Reviewer Karilee wrote "Constantine is another one of those movies that you either love or hate". I disagree. I just watched it and found it "ho-hum": mildly interesting, definitely not a great movie, not even a consistently exciting or entertaining one. I only gave it 2 stars, but I don't hate it: hate gets zero.
What is exciting? Well, in the first action scene John Constantine exorcises a demon from a hispanic girl in a slum bedroom, capturing it (presumably according to some unmentioned traditional superstition) in a mirror which he then throws out of the upper storey tenement window so that it smashes on the street outside, freeing the girl. Perhaps because this was near the beginning, we were only given the briefest glimpse of the demon; it seemed interesting, so it would have been nice to have a proper look at it.
Next, after Constantine meets up with the surviving twin Angela, she says she doesn't believe in the devil; the street lamps are then gradually extinguished, and a flock of winged demons attack and are demolished by our hero setting light to a bit of rag (we are not told how this works). Again, we get only the briefest glimpse of the demons, almost at subliminal level.
Not exciting but visually and conceptually interesting are scenes where Constantine enters Hell. It looks like a city slum Blitzed then fire-bombed, with added crawling (because this time wingless) demons. The scene is not so brief as the attacks in the everyday world, so one gets a proper chance to look at it and take the special effects in; but it isn't exciting, just interesting --- but only to a movie art critic.
What of the story? Well, in the comic book Constantine's origin is Liverpool. That explains the theology, perhaps, for this concoction could perhaps only come from minds preoccupied with Roman Catholic mediaeval mythology. Pictures and action plot could have come from science fiction, but as with Hellboy the ontology is straight out of the darkest era of the Spanish Inquisition.
In that context, this is a very frightening movie, simply because of the world-view presented of hell, of demons, and of the Roman Catholic view of "the hereafter", including the belief that (in Constantine's words to Angela about her sister Isabel) the fate of a person who commits suicide is to have her body torn to pieces amid everlasting fire, to be in excruciating agony that will be repeated again and again throughout eternity. I do not mean it is frightening to us all if we do not believe such superstition; rather that it might frighten us how many of those without critical intellectual faculties who see this movie could go away impressed by the world-view presented. Let us hope that most of every audience realize it is just as much fantasy and mumbo-jumbo as the plots of out-and-out fantasy stories such as Legend (1985), Dragonheart (1996) or The Lord of the Rings.
Our hero's own life story, fate, mission, and destiny are equally terrifying. As a teenager, we gather, he was sufficiently unhappy to attempt suicide, from which he was rescued (as presumably quite often happens) in an Accident and Emergency ward.
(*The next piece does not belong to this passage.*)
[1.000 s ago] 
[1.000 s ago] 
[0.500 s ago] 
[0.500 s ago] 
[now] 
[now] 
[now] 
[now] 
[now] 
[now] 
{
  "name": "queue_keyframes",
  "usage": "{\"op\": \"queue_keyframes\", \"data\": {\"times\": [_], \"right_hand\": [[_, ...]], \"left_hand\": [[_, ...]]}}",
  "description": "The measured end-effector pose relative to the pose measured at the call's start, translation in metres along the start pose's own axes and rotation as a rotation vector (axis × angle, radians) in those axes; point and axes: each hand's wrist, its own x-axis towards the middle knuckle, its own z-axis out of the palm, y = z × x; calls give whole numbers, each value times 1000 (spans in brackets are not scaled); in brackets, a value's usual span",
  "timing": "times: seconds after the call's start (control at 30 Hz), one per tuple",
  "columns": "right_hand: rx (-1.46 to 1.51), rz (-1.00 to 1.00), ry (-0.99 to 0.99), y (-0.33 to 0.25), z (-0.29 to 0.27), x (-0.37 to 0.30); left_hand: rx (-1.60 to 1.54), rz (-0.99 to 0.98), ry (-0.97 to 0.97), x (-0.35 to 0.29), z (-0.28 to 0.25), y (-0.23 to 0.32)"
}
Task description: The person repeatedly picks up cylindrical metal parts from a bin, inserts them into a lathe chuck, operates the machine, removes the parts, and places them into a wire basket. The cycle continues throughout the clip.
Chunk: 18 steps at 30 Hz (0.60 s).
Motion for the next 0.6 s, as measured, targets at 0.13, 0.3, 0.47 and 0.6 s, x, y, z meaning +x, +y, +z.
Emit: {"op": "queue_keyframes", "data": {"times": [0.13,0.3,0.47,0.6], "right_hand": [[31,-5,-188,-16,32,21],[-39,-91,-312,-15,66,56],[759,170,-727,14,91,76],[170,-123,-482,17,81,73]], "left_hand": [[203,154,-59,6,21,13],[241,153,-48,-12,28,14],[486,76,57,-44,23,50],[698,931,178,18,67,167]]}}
In this movie's theology, he is therefore condemned to an eternity in hell for the mortal sin of self-murder; and even though he dedicates his life to tracking demons that have escaped into our world, in particular demons that "possess" unfortunate human beings in the classic manner, and to sending them back to Hell where they belong, Constantine can never redeem himself from his ultimate fate. Now, any impressionable teenager with a Christian religious upbringing who has not yet shaken it off could take this plot line as meaning that if you survive attempted suicide you will go to hell however hard you struggle to live a good life afterwards; such a teenager could, accepting this counsel of despair, resolve rather than leading a good life to be as wicked as possible, just to spite the angels, as it were. This is a very bad message for a movie with the pretensions of this movie to be giving to the young and impressionable. And it is perhaps likely that, apart from the small audience that are mere connoisseurs of the Gothic horror comic book genre, much of the biggest audience would be impressionable adolescents. One can only hope that it did not actually affect anybody in this way.
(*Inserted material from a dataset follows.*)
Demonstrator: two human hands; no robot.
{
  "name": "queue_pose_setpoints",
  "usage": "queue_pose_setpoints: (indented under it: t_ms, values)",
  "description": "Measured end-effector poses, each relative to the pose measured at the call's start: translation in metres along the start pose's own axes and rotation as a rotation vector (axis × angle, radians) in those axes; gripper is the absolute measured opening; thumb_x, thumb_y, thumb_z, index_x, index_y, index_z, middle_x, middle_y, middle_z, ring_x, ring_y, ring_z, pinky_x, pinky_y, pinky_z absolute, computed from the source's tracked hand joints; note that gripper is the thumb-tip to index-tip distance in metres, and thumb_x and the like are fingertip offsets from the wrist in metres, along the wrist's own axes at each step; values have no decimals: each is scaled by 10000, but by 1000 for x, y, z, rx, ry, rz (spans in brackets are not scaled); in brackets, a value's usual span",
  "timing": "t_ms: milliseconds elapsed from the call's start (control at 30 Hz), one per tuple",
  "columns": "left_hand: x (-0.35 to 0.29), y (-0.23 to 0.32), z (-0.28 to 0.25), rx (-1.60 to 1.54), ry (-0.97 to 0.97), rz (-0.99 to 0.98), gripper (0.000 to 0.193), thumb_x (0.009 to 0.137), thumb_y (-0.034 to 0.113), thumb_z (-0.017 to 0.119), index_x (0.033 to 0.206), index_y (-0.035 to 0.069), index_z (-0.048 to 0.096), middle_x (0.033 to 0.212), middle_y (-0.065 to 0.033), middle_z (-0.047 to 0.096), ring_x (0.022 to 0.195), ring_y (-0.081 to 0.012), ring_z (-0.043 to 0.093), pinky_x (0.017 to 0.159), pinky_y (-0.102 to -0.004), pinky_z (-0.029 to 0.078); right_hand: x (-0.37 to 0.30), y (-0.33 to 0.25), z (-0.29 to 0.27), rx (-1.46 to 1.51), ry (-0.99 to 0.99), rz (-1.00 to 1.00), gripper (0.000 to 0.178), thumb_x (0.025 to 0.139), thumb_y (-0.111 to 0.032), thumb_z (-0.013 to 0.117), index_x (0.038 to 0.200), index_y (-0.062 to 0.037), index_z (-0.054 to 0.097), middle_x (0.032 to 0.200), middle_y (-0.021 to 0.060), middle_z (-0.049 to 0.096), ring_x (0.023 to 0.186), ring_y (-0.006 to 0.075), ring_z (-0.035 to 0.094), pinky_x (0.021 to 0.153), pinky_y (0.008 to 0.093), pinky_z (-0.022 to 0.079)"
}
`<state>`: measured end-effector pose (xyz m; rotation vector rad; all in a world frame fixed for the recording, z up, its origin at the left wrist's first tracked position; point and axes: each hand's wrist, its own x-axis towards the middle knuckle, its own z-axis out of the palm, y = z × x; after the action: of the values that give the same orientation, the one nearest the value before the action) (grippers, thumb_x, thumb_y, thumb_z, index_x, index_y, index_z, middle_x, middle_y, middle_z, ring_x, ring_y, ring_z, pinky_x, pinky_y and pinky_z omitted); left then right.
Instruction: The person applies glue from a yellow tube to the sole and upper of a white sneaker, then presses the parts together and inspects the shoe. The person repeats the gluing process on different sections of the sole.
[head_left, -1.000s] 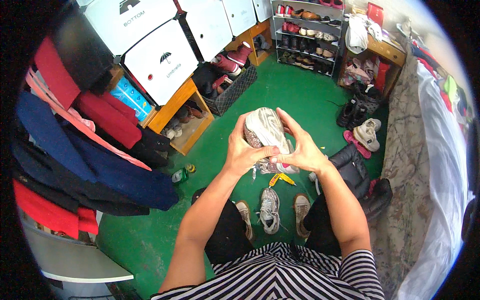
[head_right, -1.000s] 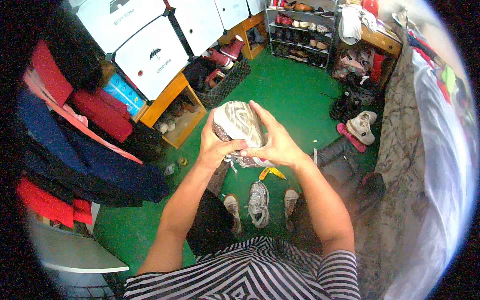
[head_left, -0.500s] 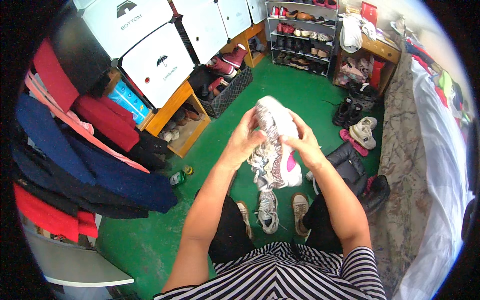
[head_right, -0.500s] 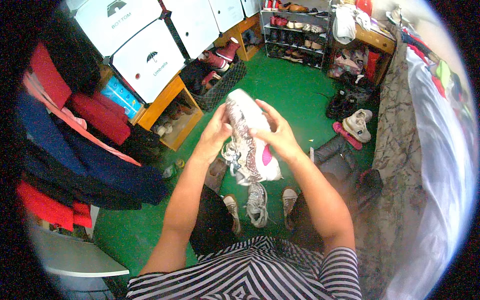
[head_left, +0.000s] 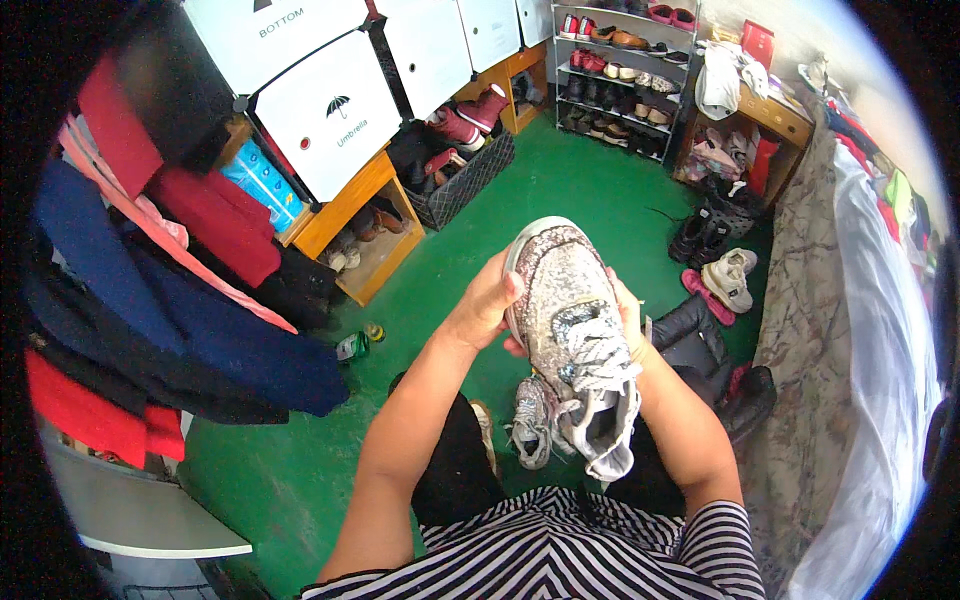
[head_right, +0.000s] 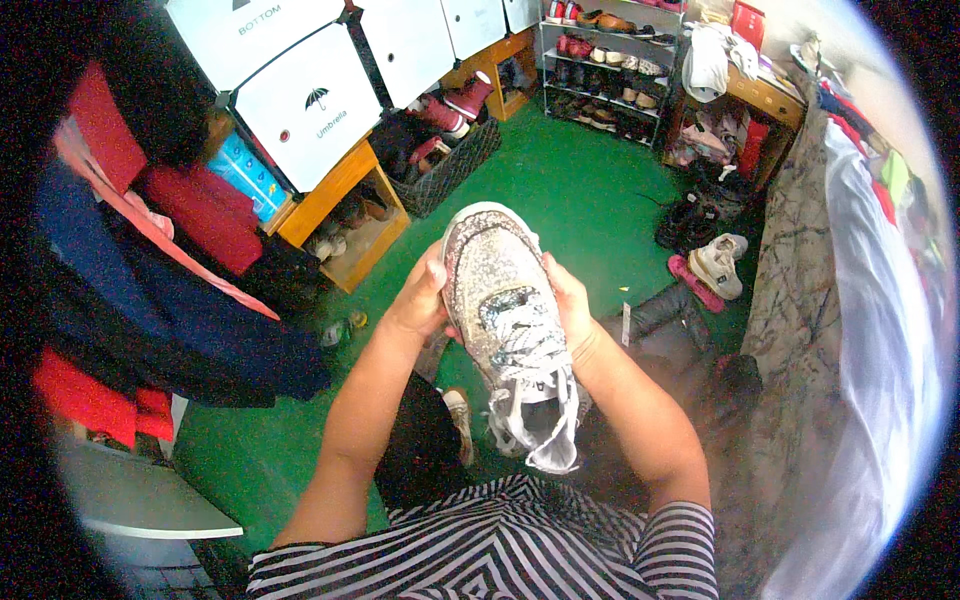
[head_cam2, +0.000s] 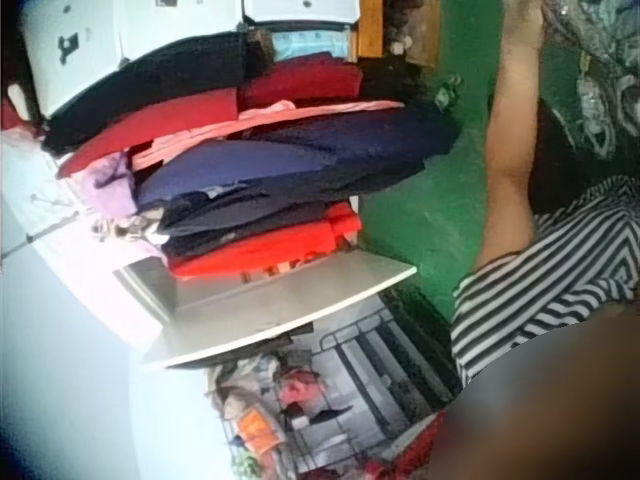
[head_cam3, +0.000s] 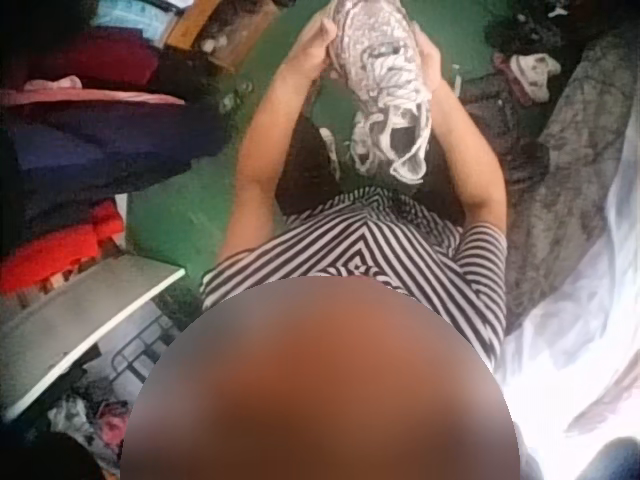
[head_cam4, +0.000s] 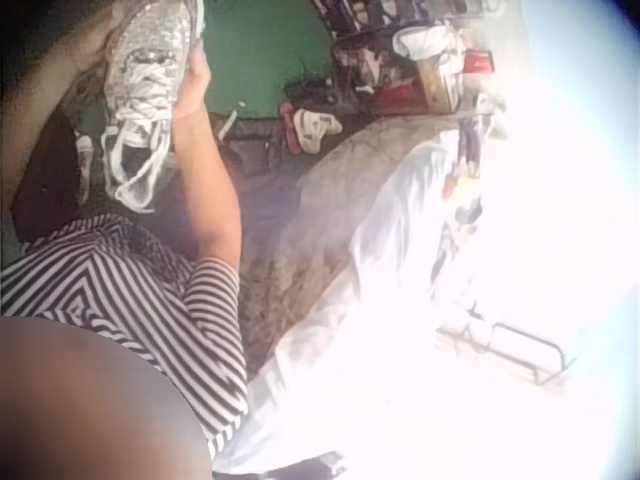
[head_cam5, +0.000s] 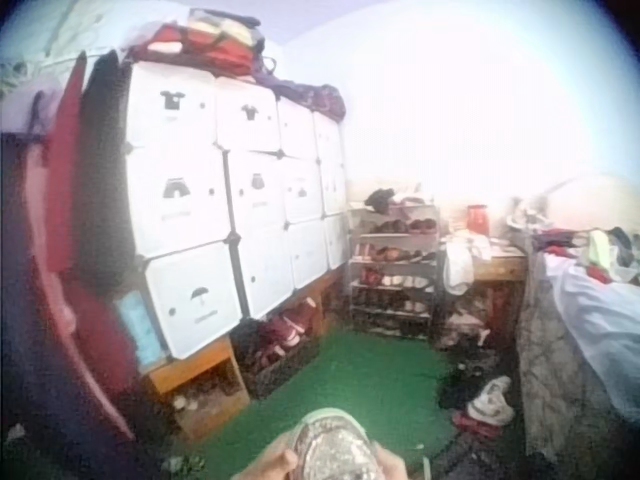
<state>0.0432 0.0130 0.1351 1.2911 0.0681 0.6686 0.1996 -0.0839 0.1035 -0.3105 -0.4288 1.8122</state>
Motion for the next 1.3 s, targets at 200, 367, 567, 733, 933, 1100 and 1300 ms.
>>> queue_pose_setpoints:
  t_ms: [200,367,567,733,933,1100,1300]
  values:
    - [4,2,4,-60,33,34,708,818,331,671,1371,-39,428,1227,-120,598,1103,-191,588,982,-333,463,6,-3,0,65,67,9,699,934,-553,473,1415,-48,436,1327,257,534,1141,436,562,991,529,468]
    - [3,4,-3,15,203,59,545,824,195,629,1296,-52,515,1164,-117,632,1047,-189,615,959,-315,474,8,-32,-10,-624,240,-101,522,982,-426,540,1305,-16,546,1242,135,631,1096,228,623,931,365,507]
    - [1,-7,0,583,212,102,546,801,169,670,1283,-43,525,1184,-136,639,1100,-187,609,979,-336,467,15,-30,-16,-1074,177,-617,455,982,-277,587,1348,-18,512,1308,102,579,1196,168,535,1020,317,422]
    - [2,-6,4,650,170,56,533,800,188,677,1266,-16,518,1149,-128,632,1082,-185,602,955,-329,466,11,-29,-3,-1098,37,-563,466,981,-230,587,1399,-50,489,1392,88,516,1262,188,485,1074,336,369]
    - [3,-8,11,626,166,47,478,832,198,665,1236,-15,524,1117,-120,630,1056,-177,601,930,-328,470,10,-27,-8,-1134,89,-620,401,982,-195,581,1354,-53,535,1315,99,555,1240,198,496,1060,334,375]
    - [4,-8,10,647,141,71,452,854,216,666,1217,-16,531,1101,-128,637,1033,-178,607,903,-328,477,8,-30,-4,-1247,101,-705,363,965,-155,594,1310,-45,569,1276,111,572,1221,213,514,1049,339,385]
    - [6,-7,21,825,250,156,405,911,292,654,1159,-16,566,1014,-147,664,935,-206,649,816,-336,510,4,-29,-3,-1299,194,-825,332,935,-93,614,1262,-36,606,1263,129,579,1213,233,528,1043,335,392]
Finally a bizarre thread of the plot. We are told that angels and demons cannot cross into the plane of reality, and that those figures who do are some kind of half-breed. Are we thus to understand that the angel Gabriel (Tilda Swinton) and the demon Balthazar (Gavin Rossdale) portrayed here are the result of inter-world breeding between humans on our plane and pure-bred angels or demons from the plane of heaven and hell? Yet that is impossible because obviously living humans cannot meet pure-bred angels or demons until after death, and then those humans are souls in the bliss of heaven or the everlasting torture of hell. The whole idea is a nonsense. Let's hope all members of all audiences realized that the ideas in this story are merely a load of macabre garbage masquerading as mysticism.
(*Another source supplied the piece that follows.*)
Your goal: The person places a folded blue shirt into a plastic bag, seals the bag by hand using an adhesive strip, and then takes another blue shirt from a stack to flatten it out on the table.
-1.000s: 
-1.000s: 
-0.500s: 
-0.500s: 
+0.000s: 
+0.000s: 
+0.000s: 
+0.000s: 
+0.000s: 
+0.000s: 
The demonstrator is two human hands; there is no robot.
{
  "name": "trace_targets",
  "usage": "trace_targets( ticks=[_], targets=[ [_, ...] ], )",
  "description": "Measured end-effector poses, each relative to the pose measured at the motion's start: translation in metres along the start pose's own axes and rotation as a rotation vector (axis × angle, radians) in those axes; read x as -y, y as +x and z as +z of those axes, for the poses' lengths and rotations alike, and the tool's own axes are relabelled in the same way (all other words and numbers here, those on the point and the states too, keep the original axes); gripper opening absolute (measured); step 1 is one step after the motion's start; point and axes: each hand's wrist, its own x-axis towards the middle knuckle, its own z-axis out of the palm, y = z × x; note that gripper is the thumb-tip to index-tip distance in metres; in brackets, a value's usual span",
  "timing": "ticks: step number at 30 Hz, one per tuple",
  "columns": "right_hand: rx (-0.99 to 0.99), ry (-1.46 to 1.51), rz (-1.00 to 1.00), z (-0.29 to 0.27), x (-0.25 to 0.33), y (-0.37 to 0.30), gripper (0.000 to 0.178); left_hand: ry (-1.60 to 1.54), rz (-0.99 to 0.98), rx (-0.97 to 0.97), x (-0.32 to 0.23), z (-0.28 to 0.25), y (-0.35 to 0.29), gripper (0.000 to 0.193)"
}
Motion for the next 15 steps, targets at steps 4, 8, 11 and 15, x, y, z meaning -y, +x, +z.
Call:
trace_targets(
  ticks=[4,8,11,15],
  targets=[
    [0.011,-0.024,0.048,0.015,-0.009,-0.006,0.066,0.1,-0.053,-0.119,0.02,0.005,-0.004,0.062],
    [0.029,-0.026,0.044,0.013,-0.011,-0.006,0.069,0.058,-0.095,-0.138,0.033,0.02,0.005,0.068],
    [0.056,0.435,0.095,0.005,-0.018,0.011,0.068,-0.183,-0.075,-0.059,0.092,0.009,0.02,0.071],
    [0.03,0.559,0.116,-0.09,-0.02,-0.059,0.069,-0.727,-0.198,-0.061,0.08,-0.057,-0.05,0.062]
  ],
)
Of course, to the rational empiricist mind, all mysticism is merely macabre mumbo-jumbo and superstition, concocted to frighten and control the gullible. Some reviewers who refer to the serious side of the movie appear to buy this religious theology; certainly without it the movie is just a rather boring tale with a few very brief flashy monster bits. I think my lasting impression of it will just be how very ghastly, horrible, are the parts of the city of Los Angeles in which most of the earthly scenes in this movie are set.